The Poppe-Veritas Group entered insolvency in April 2019 following financial declines in 2018 and 2019, which were further exacerbated by the COVID-19 global pandemic.

=== Veritas Today ===
Veritas is a globally recognized automotive supplier with a heritage spanning nearly two centuries, known for its innovation, strength, and customer focus.  The name Veritas is derived from the Latin word for truth, reflecting our shared values of precision, ingenuity, and engineering excellence.

With more than 5,000 employees at 14 locations in Africa, Asia, Europe and North America, the company stands for state-of-the-art cooling, fluid management and HVAC solutions made from rubber, plastic, aluminum and steel. Headquartered in Livonia, Michigan (USA), they are a leading Tier 1 supplier to the global top OEMs in the automotive space.

In 2024, HDT Automotive Solutions LLC acquired the majority of the assets of Veritas AG and integrated the two companies. Since 2025, the combined company has officially addressed the market under the unified brand name Veritas.

In 2026, the company expanded into Africa with the establishment of a manufacturing facility in Tangier, Morocco, its first facility on the continent.

==Expansion==
In its systems portfolio, an important milestone came about with the purchase of a rubber facility in Rülzheim. With the establishment in 1995 of the Veritas Dunakility Kft in Hungary, Veritas took the first step to become a Global Player within the automotive industry. The plant is located in the tri-country corner of Hungary-Austria-Slovakia, not far from Vienna and Bratislava, at the Hungarian banks of the Danube. Three years later Veritas Thüringen (Thuringia) GmbH was founded in Benshausen. Right across the Highway from the Volkswagen Plant in Puebla, Mexico; and also in 1998 Automotive Veritas de México was established.

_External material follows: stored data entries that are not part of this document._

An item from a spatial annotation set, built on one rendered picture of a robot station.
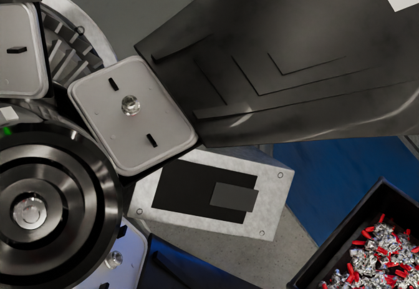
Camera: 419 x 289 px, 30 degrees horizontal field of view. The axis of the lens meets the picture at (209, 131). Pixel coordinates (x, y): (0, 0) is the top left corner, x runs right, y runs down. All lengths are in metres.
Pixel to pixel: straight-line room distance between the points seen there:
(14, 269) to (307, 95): 0.24
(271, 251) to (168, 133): 1.24
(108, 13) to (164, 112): 1.08
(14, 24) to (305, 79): 0.21
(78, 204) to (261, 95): 0.16
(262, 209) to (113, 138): 0.22
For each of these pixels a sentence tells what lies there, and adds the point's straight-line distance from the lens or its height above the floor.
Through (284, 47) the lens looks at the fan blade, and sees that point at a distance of 0.59.
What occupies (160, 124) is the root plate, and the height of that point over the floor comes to 1.19.
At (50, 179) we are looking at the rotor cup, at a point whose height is 1.23.
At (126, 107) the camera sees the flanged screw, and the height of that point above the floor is 1.20.
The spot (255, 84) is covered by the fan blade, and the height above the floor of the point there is 1.18.
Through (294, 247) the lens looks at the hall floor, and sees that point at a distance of 1.78.
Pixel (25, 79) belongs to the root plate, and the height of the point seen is 1.25.
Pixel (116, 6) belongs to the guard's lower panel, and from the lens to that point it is 1.63.
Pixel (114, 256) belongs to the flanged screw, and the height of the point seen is 1.12.
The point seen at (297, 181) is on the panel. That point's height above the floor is 0.29.
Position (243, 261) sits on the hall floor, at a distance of 1.77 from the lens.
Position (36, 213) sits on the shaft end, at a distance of 0.50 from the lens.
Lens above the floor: 1.66
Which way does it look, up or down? 60 degrees down
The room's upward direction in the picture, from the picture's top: 5 degrees counter-clockwise
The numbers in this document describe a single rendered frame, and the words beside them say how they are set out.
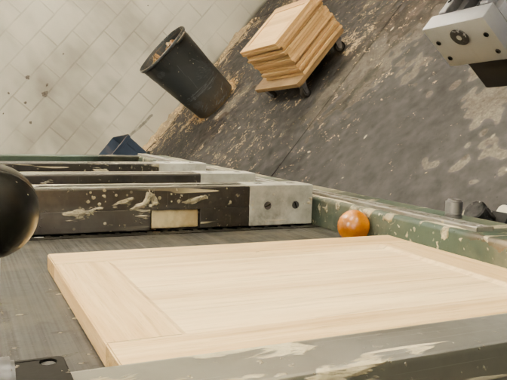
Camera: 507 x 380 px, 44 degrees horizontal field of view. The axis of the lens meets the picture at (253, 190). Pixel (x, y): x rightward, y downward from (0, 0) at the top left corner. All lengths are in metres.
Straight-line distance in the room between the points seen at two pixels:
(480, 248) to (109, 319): 0.48
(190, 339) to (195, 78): 4.71
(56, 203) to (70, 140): 5.01
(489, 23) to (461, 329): 0.67
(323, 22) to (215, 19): 2.57
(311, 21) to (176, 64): 1.43
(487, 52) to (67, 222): 0.72
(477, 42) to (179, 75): 4.15
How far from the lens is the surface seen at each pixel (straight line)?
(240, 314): 0.54
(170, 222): 1.03
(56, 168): 1.52
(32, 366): 0.35
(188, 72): 5.12
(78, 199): 0.99
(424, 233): 0.90
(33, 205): 0.26
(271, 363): 0.38
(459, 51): 1.14
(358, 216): 0.97
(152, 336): 0.48
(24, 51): 5.97
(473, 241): 0.83
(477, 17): 1.06
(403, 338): 0.44
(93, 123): 6.03
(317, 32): 4.06
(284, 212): 1.11
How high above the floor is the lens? 1.44
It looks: 23 degrees down
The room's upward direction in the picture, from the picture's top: 47 degrees counter-clockwise
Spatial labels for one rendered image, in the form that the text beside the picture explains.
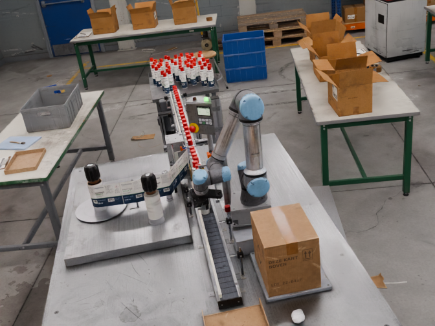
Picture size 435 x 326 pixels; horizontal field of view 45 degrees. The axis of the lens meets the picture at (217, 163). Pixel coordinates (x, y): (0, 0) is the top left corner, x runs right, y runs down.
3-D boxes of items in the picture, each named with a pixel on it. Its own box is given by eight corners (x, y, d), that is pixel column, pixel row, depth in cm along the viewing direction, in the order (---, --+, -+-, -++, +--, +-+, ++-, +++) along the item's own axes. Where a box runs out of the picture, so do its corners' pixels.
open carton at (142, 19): (129, 32, 804) (123, 6, 787) (134, 25, 842) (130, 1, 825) (156, 28, 799) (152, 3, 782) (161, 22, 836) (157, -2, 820)
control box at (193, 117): (197, 126, 306) (193, 95, 298) (224, 129, 299) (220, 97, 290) (189, 134, 298) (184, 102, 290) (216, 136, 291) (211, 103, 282)
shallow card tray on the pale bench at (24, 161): (17, 155, 426) (15, 151, 424) (46, 151, 426) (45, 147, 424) (4, 174, 395) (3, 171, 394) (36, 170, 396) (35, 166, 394)
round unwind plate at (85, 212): (78, 201, 329) (77, 199, 328) (127, 192, 332) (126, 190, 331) (73, 228, 302) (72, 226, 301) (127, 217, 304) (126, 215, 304)
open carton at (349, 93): (314, 103, 453) (313, 60, 436) (373, 94, 453) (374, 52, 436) (326, 119, 418) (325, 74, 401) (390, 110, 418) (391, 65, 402)
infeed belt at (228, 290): (184, 153, 381) (182, 148, 379) (195, 151, 382) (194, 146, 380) (221, 307, 234) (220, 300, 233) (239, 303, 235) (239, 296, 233)
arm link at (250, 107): (263, 185, 285) (256, 86, 264) (272, 197, 271) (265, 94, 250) (242, 189, 283) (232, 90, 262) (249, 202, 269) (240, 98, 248)
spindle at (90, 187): (94, 205, 320) (82, 162, 307) (109, 202, 320) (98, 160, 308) (92, 212, 312) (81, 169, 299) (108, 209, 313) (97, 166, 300)
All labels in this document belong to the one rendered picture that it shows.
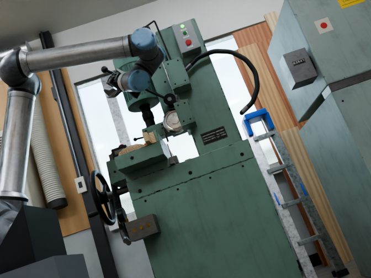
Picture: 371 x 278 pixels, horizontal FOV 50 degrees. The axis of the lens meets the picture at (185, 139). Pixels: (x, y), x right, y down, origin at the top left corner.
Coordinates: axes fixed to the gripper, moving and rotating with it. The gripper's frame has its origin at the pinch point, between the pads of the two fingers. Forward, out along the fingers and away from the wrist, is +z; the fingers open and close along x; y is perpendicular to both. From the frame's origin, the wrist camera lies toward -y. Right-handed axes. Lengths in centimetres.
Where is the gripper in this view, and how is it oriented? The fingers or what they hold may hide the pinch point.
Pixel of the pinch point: (115, 85)
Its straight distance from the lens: 202.4
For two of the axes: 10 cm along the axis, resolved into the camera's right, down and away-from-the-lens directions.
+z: -4.8, -1.0, 8.7
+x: -4.7, 8.7, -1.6
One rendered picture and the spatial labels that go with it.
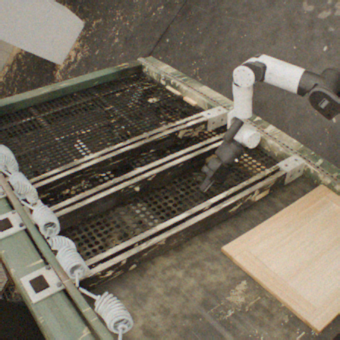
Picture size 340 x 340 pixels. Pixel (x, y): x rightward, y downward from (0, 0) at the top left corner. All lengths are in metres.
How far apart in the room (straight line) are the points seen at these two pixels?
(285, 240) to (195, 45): 2.44
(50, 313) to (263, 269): 0.67
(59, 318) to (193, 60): 2.77
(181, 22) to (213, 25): 0.38
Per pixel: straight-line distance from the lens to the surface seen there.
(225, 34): 3.48
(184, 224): 1.40
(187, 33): 3.76
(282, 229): 1.52
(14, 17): 4.78
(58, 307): 1.18
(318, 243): 1.51
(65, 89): 2.35
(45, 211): 1.28
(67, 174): 1.63
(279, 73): 1.37
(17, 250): 1.35
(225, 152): 1.54
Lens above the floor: 2.54
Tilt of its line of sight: 53 degrees down
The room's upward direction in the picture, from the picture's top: 74 degrees counter-clockwise
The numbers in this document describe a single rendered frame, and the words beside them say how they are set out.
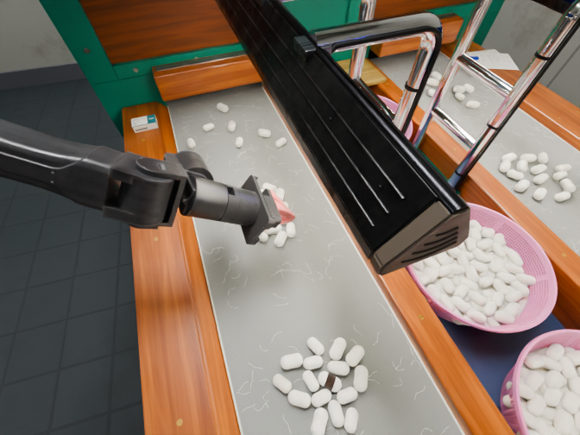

A long prepared step, that signalized the expansion of the product range and the core-competences, was taken in 1999: the corporation changed its name. This step towards modernization was the renaming, from Veritas Gummiwerke AG to Veritas AG. The expertise does not anymore lay solely on the manufacture of rubber articles. Plastic and metal components equally belong to the product assortment that Veritas, as a successful worldwide supplier of automotive systems, is reckoned with.

The internationalization of Veritas grew further in 2005, with the acquisition of PS Fertigungstechnik GmbH in Austrian Mieders, where metal products were made. The product portfolio was broadened: additional to rubber also plastic and metal were supplied as part of the systems. By 2008, close to Istanbul Veritas Otomotiv was founded, as an additional location for injection molding.

In 2010 Veritas acquired OGW - Ostsächsiche Gumiwerke Polenz GmbH in Neustadt, in the Saxony state. In 2012 this site was registered under the name Veritas Sachsen GmbH.

Current Veritas locations also include Veritas Automotive Systems, in Kunshan, China; as well as sales offices in Korea, Wolfsburg, and Troy, Michigan.